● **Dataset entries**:
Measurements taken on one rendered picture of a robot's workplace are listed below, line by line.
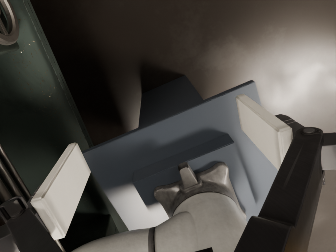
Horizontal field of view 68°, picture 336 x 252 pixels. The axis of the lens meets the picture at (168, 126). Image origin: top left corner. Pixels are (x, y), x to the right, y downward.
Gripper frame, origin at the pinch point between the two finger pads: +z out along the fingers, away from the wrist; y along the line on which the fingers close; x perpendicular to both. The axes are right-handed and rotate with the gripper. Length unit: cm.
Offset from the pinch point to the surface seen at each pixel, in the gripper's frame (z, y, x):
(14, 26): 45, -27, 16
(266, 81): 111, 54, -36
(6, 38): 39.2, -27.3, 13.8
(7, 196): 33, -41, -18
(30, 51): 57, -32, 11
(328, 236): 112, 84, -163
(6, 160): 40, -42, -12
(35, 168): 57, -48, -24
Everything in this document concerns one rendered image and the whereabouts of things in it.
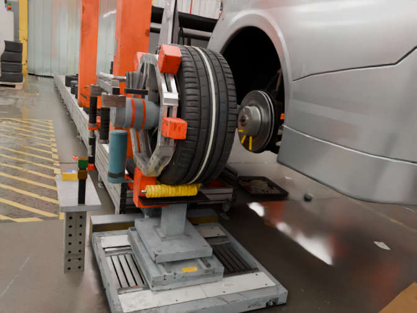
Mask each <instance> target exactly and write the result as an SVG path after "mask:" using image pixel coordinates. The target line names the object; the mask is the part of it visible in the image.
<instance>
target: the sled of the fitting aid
==
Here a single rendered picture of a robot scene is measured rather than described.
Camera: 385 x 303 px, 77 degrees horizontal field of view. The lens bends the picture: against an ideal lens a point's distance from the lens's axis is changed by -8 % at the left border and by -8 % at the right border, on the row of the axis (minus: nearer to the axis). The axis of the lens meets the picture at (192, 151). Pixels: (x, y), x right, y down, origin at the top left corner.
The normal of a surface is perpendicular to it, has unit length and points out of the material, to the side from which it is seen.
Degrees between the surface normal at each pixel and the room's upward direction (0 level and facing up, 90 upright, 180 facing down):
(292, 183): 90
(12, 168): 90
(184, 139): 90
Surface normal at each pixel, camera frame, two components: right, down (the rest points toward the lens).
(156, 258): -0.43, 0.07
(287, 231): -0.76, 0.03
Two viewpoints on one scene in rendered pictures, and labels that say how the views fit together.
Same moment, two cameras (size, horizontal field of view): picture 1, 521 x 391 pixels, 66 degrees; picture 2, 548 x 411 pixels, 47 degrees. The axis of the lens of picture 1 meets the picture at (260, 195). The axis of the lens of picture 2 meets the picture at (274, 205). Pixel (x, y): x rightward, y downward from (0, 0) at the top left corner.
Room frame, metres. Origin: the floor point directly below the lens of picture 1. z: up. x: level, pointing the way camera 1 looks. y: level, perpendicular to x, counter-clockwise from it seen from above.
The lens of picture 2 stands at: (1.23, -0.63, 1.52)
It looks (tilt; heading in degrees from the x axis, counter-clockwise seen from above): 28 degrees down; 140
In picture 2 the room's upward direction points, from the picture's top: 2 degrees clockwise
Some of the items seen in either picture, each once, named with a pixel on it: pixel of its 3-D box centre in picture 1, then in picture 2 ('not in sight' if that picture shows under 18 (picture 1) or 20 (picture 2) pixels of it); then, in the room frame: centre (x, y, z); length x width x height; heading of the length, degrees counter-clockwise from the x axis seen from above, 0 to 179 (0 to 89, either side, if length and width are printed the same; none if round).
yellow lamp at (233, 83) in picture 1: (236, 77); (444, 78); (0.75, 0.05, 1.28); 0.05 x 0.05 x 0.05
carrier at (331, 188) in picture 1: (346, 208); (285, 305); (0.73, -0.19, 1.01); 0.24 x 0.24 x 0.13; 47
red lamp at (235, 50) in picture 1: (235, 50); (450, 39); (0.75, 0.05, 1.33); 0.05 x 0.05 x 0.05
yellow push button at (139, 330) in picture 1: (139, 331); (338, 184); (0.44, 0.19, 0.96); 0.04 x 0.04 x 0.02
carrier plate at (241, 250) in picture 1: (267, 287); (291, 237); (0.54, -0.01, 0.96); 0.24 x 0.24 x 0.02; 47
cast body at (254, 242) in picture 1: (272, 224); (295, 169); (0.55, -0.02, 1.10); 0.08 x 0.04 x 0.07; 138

● **Task goal**:
The lines to extract from the data above begin with the line containing "The normal of" and end with the line containing "Two viewpoints on". Extract them exactly, including both.

● **Solution**:
The normal of a surface is perpendicular to it, has unit length and points out of the material, to the side from which it is seen.
Degrees between the surface normal at each pixel and the room's upward direction (0 level and facing up, 90 upright, 180 facing down):
(292, 183): 90
(12, 168): 90
(184, 139): 90
Surface normal at each pixel, camera frame, two components: right, down (the rest points toward the lens).
(156, 258): -0.43, 0.07
(287, 231): -0.76, 0.03
Two viewpoints on one scene in rendered pictures, and labels that say how the views fit together.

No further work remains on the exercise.